** Material for this exercise follows **

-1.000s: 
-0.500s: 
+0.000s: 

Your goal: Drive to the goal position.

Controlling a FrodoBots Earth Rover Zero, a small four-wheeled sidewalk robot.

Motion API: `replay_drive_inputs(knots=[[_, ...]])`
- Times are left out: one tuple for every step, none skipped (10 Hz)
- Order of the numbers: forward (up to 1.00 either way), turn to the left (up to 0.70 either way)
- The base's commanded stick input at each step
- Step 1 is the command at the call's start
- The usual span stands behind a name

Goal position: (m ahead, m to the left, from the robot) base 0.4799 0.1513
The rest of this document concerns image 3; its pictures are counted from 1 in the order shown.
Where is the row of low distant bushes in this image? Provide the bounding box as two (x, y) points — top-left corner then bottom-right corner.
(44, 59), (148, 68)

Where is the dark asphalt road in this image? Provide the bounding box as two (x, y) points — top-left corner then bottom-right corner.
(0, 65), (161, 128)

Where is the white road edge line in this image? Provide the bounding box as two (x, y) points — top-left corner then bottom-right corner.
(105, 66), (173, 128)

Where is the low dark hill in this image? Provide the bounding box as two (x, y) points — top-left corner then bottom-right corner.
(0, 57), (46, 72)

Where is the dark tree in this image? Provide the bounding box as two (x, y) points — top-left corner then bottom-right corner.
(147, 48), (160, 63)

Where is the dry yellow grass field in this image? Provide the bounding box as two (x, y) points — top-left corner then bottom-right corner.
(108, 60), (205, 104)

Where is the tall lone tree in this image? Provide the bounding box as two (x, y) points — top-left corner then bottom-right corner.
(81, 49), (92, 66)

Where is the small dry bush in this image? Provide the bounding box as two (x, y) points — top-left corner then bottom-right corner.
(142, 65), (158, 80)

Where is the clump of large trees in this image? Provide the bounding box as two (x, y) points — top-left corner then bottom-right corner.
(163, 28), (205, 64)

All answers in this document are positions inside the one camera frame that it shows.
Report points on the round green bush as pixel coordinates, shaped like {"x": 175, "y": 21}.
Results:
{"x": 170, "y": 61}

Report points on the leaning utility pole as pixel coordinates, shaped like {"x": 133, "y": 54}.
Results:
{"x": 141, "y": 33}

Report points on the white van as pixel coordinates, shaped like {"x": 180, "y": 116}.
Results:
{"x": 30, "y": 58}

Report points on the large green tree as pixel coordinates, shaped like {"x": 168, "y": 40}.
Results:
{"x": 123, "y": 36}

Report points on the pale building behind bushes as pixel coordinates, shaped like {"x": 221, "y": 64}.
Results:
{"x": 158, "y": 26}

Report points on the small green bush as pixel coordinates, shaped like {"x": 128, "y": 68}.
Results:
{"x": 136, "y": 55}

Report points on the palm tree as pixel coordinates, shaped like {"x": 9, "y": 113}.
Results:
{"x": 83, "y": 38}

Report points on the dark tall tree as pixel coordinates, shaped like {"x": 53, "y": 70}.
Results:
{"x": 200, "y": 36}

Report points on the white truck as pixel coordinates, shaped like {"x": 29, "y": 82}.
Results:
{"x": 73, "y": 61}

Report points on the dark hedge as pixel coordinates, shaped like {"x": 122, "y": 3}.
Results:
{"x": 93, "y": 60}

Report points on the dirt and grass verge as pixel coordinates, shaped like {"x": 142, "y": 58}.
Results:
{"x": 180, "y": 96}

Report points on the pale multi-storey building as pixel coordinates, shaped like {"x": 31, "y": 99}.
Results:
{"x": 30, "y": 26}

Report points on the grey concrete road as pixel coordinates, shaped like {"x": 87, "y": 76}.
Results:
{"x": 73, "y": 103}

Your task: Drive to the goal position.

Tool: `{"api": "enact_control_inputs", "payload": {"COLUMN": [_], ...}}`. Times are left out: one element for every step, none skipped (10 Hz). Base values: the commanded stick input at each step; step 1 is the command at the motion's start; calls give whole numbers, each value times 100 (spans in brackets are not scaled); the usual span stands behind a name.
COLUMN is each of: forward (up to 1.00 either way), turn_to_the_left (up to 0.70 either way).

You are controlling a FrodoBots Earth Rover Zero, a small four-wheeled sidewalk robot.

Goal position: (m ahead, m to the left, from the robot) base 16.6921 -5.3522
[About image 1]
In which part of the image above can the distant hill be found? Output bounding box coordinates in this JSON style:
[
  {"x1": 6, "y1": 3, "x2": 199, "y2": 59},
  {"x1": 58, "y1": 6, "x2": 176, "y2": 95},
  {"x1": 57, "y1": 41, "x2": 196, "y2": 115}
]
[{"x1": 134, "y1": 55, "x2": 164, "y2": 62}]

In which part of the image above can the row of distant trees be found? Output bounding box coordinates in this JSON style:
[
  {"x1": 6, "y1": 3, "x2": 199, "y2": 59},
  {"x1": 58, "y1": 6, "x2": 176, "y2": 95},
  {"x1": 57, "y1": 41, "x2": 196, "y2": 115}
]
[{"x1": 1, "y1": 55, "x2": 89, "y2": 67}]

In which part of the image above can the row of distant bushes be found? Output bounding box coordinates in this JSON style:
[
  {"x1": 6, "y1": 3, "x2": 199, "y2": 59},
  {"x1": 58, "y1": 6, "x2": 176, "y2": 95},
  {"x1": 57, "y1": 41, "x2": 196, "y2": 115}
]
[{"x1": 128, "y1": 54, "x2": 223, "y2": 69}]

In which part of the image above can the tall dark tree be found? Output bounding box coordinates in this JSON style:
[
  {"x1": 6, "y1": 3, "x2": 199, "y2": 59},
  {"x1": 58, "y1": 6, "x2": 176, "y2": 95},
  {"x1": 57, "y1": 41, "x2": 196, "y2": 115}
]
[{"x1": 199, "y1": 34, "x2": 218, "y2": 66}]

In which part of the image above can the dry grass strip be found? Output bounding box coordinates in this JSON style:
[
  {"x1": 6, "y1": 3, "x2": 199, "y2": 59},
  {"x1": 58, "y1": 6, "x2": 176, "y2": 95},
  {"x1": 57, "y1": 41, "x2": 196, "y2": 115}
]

** End of Material for this exercise **

All records above need to be set down again exactly as written.

-1.000s: 
-0.500s: 
+0.000s: 

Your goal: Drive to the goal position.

Controlling a FrodoBots Earth Rover Zero, a small four-wheeled sidewalk robot.

Motion API: `replay_drive_inputs(knots=[[_, ...]])`
- Times are left out: one tuple for every step, none skipped (10 Hz)
- Order of the numbers: forward (up to 1.00 either way), turn to the left (up to 0.70 either way)
- The base's commanded stick input at each step
- Step 1 is the command at the call's start
- The usual span stands behind a name

Goal position: (m ahead, m to the left, from the robot) base 0.4799 0.1513
The rest of this document concerns image 3; its pictures are counted from 1 in the order shown.
Where is the row of low distant bushes in this image? Provide the bounding box as two (x, y) points — top-left corner then bottom-right corner.
(44, 59), (148, 68)

Where is the dark asphalt road in this image? Provide the bounding box as two (x, y) points — top-left corner then bottom-right corner.
(0, 65), (161, 128)

Where is the white road edge line in this image? Provide the bounding box as two (x, y) points — top-left corner then bottom-right corner.
(105, 66), (173, 128)

Where is the low dark hill in this image? Provide the bounding box as two (x, y) points — top-left corner then bottom-right corner.
(0, 57), (46, 72)

Where is the dark tree in this image? Provide the bounding box as two (x, y) points — top-left corner then bottom-right corner.
(147, 48), (160, 63)

Where is the dry yellow grass field in this image? Provide the bounding box as two (x, y) points — top-left corner then bottom-right corner.
(108, 60), (205, 104)

Where is the tall lone tree in this image? Provide the bounding box as two (x, y) points — top-left corner then bottom-right corner.
(81, 49), (92, 66)

Where is the small dry bush in this image? Provide the bounding box as two (x, y) points — top-left corner then bottom-right corner.
(142, 65), (158, 80)

Where is the clump of large trees in this image? Provide the bounding box as two (x, y) points — top-left corner then bottom-right corner.
(163, 28), (205, 64)

All answers in this document are positions inside the one camera frame that it shows.
Report points on the round green bush as pixel coordinates, shaped like {"x": 175, "y": 21}.
Results:
{"x": 170, "y": 61}

Report points on the leaning utility pole as pixel coordinates, shaped like {"x": 133, "y": 54}.
Results:
{"x": 141, "y": 33}

Report points on the white van as pixel coordinates, shaped like {"x": 180, "y": 116}.
Results:
{"x": 30, "y": 58}

Report points on the large green tree as pixel coordinates, shaped like {"x": 168, "y": 40}.
Results:
{"x": 123, "y": 36}

Report points on the pale building behind bushes as pixel coordinates, shaped like {"x": 221, "y": 64}.
Results:
{"x": 158, "y": 26}

Report points on the small green bush as pixel coordinates, shaped like {"x": 128, "y": 68}.
Results:
{"x": 136, "y": 55}

Report points on the palm tree as pixel coordinates, shaped like {"x": 9, "y": 113}.
Results:
{"x": 83, "y": 38}

Report points on the dark tall tree as pixel coordinates, shaped like {"x": 53, "y": 70}.
Results:
{"x": 200, "y": 36}

Report points on the white truck as pixel coordinates, shaped like {"x": 29, "y": 82}.
Results:
{"x": 73, "y": 61}

Report points on the dark hedge as pixel coordinates, shaped like {"x": 122, "y": 3}.
Results:
{"x": 93, "y": 60}

Report points on the dirt and grass verge as pixel coordinates, shaped like {"x": 142, "y": 58}.
Results:
{"x": 180, "y": 96}

Report points on the pale multi-storey building as pixel coordinates, shaped like {"x": 31, "y": 99}.
Results:
{"x": 30, "y": 26}

Report points on the grey concrete road as pixel coordinates, shaped like {"x": 87, "y": 76}.
Results:
{"x": 73, "y": 103}

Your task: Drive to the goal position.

Tool: `{"api": "enact_control_inputs", "payload": {"COLUMN": [_], ...}}`. Times are left out: one element for every step, none skipped (10 Hz). Base values: the commanded stick input at each step; step 1 is the command at the motion's start; calls give whole numbers, each value times 100 (spans in brackets are not scaled); the usual span stands behind a name.
COLUMN is each of: forward (up to 1.00 either way), turn_to_the_left (up to 0.70 either way).

You are controlling a FrodoBots Earth Rover Zero, a small four-wheeled sidewalk robot.

Goal position: (m ahead, m to the left, from the robot) base 16.6921 -5.3522
[About image 1]
In which part of the image above can the distant hill be found? Output bounding box coordinates in this JSON style:
[
  {"x1": 6, "y1": 3, "x2": 199, "y2": 59},
  {"x1": 58, "y1": 6, "x2": 176, "y2": 95},
  {"x1": 57, "y1": 41, "x2": 196, "y2": 115}
]
[{"x1": 134, "y1": 55, "x2": 164, "y2": 62}]

In which part of the image above can the row of distant trees be found? Output bounding box coordinates in this JSON style:
[
  {"x1": 6, "y1": 3, "x2": 199, "y2": 59},
  {"x1": 58, "y1": 6, "x2": 176, "y2": 95},
  {"x1": 57, "y1": 41, "x2": 196, "y2": 115}
]
[{"x1": 1, "y1": 55, "x2": 89, "y2": 67}]

In which part of the image above can the row of distant bushes be found? Output bounding box coordinates in this JSON style:
[
  {"x1": 6, "y1": 3, "x2": 199, "y2": 59},
  {"x1": 58, "y1": 6, "x2": 176, "y2": 95},
  {"x1": 57, "y1": 41, "x2": 196, "y2": 115}
]
[{"x1": 128, "y1": 54, "x2": 223, "y2": 69}]

In which part of the image above can the tall dark tree be found? Output bounding box coordinates in this JSON style:
[
  {"x1": 6, "y1": 3, "x2": 199, "y2": 59},
  {"x1": 58, "y1": 6, "x2": 176, "y2": 95},
  {"x1": 57, "y1": 41, "x2": 196, "y2": 115}
]
[{"x1": 199, "y1": 34, "x2": 218, "y2": 66}]

In which part of the image above can the dry grass strip be found? Output bounding box coordinates in this JSON style:
[
  {"x1": 6, "y1": 3, "x2": 199, "y2": 59},
  {"x1": 58, "y1": 6, "x2": 176, "y2": 95},
  {"x1": 57, "y1": 41, "x2": 196, "y2": 115}
]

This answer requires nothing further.